_The problem_. The lines below are to be quoted exactly, from the first through the one that contains "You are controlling".

_Stored data_.

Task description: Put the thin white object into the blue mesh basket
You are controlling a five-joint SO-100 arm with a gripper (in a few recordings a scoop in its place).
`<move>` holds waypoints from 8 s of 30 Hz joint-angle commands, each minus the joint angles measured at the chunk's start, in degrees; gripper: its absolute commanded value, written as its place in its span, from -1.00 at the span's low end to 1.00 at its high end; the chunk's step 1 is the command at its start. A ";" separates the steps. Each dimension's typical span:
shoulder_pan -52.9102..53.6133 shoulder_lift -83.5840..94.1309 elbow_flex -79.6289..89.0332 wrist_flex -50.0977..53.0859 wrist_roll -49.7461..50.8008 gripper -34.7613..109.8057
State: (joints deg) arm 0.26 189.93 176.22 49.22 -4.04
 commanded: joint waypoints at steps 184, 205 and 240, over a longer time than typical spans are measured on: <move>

_Exercise response_.
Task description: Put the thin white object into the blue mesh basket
You are controlling a five-joint SO-100 arm with a gripper (in a few recordings a scoop in its place).

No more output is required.